Junto a este hecho no podemos olvidar otro de radical importan­cia. Todos los estudios demográficos y epidemiológicos coinciden en señalar que todas las anomalías, deficiencias o trastornos que constitu­yen la llamada psicopatología infantil se distribuyen socialmente en proporción inversa al nivel socioeconómico del grupo de población de que se trate. Por consiguiente, cuanto más inferior, sodoeconómica­mente hablando, sea un grupo o clase, más y más graves serán las anomalías conductuales de su población infantil. Y, por lo menos entre nosotros, menores son sus posibilidades asistenciales .

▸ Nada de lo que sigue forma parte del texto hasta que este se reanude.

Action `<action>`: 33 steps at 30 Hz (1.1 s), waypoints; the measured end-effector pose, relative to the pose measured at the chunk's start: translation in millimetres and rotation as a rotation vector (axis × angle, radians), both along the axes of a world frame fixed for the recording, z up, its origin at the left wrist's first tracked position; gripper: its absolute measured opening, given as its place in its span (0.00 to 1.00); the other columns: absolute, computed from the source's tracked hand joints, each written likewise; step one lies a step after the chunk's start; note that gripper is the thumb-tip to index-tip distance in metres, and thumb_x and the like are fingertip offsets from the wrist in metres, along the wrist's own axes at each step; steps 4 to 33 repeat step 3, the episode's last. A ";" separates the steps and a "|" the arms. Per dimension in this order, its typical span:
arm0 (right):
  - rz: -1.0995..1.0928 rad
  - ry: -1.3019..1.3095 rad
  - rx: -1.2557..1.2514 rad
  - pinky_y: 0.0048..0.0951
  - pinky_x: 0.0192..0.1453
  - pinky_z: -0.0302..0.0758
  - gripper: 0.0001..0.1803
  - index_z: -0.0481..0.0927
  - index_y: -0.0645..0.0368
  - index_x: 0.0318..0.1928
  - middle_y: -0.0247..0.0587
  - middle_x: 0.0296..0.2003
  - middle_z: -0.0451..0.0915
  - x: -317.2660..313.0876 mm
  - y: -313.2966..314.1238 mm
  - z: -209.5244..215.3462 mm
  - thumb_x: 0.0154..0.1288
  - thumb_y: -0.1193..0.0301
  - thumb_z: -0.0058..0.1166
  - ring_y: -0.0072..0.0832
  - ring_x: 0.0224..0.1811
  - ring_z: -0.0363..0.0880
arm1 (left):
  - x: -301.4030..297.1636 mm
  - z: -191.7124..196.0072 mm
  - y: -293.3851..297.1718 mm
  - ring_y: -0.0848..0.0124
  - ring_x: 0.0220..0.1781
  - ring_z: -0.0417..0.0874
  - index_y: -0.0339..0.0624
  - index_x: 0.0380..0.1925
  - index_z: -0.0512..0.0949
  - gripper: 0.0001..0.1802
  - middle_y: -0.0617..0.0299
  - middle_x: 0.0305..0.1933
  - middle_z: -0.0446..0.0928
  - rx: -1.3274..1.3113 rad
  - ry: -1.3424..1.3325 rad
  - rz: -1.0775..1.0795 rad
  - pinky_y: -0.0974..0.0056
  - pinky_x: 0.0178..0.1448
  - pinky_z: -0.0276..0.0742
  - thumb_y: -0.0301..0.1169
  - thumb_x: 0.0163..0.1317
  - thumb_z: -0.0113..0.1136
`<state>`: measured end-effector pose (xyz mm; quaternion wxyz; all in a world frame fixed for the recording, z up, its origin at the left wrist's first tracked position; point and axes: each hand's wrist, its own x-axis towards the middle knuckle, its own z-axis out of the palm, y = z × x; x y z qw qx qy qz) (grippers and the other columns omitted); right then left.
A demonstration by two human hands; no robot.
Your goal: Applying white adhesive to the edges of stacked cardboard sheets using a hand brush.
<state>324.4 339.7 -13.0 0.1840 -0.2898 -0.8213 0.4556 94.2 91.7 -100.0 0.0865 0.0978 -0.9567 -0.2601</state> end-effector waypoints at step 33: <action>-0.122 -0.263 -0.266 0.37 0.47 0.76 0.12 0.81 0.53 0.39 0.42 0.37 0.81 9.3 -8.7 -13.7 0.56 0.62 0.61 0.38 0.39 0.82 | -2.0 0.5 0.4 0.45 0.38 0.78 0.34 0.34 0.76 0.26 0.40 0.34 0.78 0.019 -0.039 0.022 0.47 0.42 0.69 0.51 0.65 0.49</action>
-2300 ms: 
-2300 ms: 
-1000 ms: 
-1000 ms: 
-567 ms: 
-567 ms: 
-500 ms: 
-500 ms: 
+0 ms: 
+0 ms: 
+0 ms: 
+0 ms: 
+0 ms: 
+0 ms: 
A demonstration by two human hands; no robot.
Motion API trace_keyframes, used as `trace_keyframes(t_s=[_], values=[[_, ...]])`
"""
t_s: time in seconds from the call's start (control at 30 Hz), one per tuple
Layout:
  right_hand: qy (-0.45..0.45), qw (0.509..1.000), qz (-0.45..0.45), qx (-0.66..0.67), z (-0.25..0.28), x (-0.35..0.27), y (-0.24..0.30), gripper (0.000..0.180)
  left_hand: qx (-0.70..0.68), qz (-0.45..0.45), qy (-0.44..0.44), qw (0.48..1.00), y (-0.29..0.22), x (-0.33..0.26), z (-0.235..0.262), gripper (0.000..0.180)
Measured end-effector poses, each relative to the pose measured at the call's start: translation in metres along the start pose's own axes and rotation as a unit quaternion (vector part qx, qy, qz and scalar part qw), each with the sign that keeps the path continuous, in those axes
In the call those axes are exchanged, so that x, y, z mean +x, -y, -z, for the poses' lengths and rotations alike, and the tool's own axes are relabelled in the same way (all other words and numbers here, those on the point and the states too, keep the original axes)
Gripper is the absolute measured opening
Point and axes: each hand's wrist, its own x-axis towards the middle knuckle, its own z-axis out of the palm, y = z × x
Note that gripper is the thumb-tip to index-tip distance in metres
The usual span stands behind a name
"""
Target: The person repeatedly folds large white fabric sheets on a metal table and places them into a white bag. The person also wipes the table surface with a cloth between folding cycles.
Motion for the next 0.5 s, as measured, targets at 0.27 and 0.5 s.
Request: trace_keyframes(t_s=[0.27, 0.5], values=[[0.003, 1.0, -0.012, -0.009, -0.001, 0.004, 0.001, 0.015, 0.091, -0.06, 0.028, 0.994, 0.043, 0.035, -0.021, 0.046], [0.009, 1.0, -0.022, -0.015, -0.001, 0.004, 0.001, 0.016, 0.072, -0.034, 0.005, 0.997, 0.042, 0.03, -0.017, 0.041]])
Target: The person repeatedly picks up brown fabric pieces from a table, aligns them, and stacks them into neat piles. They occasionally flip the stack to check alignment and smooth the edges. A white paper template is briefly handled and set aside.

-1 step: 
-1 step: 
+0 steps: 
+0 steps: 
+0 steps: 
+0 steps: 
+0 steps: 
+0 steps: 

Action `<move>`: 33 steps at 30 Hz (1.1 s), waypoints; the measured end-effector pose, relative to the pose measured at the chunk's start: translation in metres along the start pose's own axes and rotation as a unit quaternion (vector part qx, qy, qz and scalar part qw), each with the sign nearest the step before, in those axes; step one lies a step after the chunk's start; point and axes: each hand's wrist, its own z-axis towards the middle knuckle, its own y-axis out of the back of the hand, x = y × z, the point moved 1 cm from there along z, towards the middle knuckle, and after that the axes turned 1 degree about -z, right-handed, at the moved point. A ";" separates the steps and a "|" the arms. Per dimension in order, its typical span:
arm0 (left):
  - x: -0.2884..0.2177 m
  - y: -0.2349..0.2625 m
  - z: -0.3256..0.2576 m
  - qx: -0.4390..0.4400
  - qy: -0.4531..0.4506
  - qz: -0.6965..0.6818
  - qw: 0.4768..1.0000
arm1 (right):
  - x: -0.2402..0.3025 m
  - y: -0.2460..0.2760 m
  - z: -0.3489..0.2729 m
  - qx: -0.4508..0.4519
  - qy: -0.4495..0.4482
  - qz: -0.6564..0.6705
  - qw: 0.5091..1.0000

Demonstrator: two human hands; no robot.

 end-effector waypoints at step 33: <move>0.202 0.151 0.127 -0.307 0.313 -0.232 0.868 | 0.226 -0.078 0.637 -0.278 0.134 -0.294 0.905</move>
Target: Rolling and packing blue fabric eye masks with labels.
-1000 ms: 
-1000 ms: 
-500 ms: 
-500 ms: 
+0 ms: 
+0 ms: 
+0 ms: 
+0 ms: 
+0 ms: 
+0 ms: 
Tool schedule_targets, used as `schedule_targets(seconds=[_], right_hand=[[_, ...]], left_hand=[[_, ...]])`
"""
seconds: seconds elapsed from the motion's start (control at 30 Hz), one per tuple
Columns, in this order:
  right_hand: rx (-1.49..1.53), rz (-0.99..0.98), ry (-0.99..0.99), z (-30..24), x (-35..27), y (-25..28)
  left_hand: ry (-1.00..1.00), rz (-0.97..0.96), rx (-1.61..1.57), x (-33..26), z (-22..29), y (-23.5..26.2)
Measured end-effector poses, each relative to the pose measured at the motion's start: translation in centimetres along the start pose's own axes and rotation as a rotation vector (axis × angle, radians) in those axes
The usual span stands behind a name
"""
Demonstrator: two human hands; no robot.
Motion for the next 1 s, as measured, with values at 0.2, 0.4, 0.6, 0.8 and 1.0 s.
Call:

Así pues, prescindiendo de otras posibles razones, que podríamos llamar ideológicas para entendernos, los hechos que acabo de citar pa­recen exigir radicalmente la socialización plena de la asistencia psiquiá­trica infantil. Solo así, además, podría contarse con la infraestructura docente e investigadora que actualmente brilla por su ausencia . Sin instituciones asistenciales, sin psiquiatría infantil en la universidad, sin investigación básica y aplicada, sin maestros y sin tradición, corremos el riesgo de ser permanentemente, como hasta la fecha, autodidactas, francotiradores, aficionados e ineficaces, como sin duda lo es el que les habló.